Note that f(12) produces floor (-34/17) = -2

And f(13) produces floor (-37/ 18) = -3

So...from f(1) to f(3)...we will have the sum 3(-1) = -3

And from f(4) to f(12) we will have the sum 9(-2) = -18

And from f(13) to f(1000) we will have the sum 988(-3) = -2964

So....the sum of the series = (-3 ) + ( -18 ) + ( -2964 ) = -2985

This graph shows the break points :

https://www.desmos.com/calculator/q95fsnkc0t

CPhill Aug 26, 2017

#2**0 **

The equation \(\left \lfloor{t}\right \rfloor=2t+3\) can be a tad difficult to parse. Sometimes, it is better to think of an easier problem before attempting one a harder one. Let's think about a basic equation that contains the floor function.
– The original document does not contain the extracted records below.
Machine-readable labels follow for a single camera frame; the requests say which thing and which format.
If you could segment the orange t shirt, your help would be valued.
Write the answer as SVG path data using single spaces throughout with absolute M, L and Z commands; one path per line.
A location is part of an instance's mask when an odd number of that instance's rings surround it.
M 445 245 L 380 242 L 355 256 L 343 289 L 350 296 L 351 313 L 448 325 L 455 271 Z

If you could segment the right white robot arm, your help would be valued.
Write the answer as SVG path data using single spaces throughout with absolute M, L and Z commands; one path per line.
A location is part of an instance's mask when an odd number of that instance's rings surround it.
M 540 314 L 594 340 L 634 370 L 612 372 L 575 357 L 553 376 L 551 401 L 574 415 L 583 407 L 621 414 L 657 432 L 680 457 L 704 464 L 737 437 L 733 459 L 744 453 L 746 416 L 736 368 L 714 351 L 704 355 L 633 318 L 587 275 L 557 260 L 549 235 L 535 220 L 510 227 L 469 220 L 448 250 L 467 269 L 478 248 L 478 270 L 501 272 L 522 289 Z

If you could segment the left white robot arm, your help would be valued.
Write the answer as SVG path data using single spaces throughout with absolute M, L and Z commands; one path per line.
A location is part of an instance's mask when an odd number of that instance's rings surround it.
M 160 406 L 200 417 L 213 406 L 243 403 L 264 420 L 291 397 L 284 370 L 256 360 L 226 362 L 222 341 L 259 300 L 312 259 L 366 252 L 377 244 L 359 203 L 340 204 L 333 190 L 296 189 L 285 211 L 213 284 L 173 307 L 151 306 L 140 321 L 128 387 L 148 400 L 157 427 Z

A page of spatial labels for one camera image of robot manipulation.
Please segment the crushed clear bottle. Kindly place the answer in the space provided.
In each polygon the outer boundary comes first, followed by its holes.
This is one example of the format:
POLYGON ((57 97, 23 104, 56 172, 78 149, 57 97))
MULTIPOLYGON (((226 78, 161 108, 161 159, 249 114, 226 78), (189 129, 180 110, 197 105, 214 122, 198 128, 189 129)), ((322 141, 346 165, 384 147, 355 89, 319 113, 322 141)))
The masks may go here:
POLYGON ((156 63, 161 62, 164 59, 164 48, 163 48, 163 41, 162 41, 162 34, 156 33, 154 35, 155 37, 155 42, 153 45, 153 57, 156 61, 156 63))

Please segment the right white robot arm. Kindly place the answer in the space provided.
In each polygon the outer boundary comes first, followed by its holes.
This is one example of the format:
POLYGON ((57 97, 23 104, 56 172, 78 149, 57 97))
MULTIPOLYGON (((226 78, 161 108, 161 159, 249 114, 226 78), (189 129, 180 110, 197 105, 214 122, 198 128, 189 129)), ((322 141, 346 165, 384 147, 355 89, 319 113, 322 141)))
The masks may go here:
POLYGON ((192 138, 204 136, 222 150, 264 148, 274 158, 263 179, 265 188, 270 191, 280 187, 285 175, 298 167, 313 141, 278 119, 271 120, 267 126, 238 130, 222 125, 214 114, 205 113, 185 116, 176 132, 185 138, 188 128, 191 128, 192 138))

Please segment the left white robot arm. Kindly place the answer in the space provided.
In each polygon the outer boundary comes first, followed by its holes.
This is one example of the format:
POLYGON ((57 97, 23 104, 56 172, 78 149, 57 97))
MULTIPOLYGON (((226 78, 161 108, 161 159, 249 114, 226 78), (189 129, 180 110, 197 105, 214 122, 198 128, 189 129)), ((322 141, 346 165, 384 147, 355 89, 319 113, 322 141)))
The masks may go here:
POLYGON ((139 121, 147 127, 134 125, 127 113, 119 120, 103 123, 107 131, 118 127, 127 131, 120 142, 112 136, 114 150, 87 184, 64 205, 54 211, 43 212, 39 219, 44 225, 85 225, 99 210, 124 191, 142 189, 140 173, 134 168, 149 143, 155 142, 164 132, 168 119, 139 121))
\(\left \lfloor{t}\right \rfloor=5\)

Before we can solve this, though, we have to understand the floor function. The floor function truncates any decimal. The solution set for this simplified equation, represented in a compound inequality, is \(5\leq t<6\). Any value for *t *that satisfies this restriction is a solution. We can use this logic to generalize the floor function, actually to \(\left \lfloor{x}\right \rfloor=a\rightarrow a\leq x < a+1\) . However, you must have caution when doing this, however. Not every solution is actually a solution. I'll touch on this later. Knowing this will be key to solving this equation. Knowing this, the floor function transforms from \(\left \lfloor{t}\right \rfloor=2t+3\) to \(2t+3\leq t<2t+3+1\). Let's solve this compound inequality. I'll solve each one separately.

\(2t+3\leq t\) | Subtract 2t from both sides. |

\(3\leq-t\) | Divide by -1 on both sides. |

\(-3\geq t\) | Of course, the inequality flips when dividing by a negative number. |

\(t\leq -3\) | |

Now, let's solve for the other inequality \(t<2t+3+1\):

\(t<2t+3+1\) | Subtract 2t from both sides. |

\(-t<4\) | Divide by -1 on both sides. Yet again, remember to flip the inequality sign. |

\(t>-4 \) | |

Of course, all solutions must adhere to both restrictions. Both inequalities show that t must be greater than -4 and less than or equal to -3. -3 is automatically a solution because it is an integer.

We aren't done yet, though. Are there are other solution that adhere to our current restriction that makes \(2t+3\) an integer? We don't even have to worry about the +3 because the sum of any integer and 3 will always yield another integer. Let's set this equal to 0:

\(2t+3=0\) | Subtract 3 on both sides. |

\(2t=-3\) | Divide by 2 on both sides. |

\(t=-\frac{3}{2}\) | |

What I have demonstrate here is that a number divided by 2 will make 2t+3 an integer. The only one that meets our description and our current restriction is -(7/2).

Therefore, there are 2 solutions to this equation

\(t_1=-\frac{7}{2}\)

\(t_2=-3\)

.TheXSquaredFactor Aug 26, 2017

#3**+1 **

Sorry, X^{2}......I think you made a slight mistake.....your solution of -3 is correct, but not -3/2

Floor (-3/2) = -2

But

2(-3/2) + 3 = 0

The other solution is t = -7/2

Floor (-7/2) = Floor (-3.5) = -4

And

2(-3.5) + 3 =

-7 + 3 = -4

Here's a graph of the solution points :

CPhill Aug 26, 2017

#4**+1 **

Yes, Cphill, I must concede to you and your wolframalpha...

What I was trying to do was find a number in the expression \(\frac{a}{2}\) such that\(a\in \mathbb{Z}\hspace{1mm}\text{and}\hspace{1mm}-4<\frac{a}{2}\leq -3\). And of course, the only two numbers that work is -7 and -6.

TheXSquaredFactor
Aug 26, 2017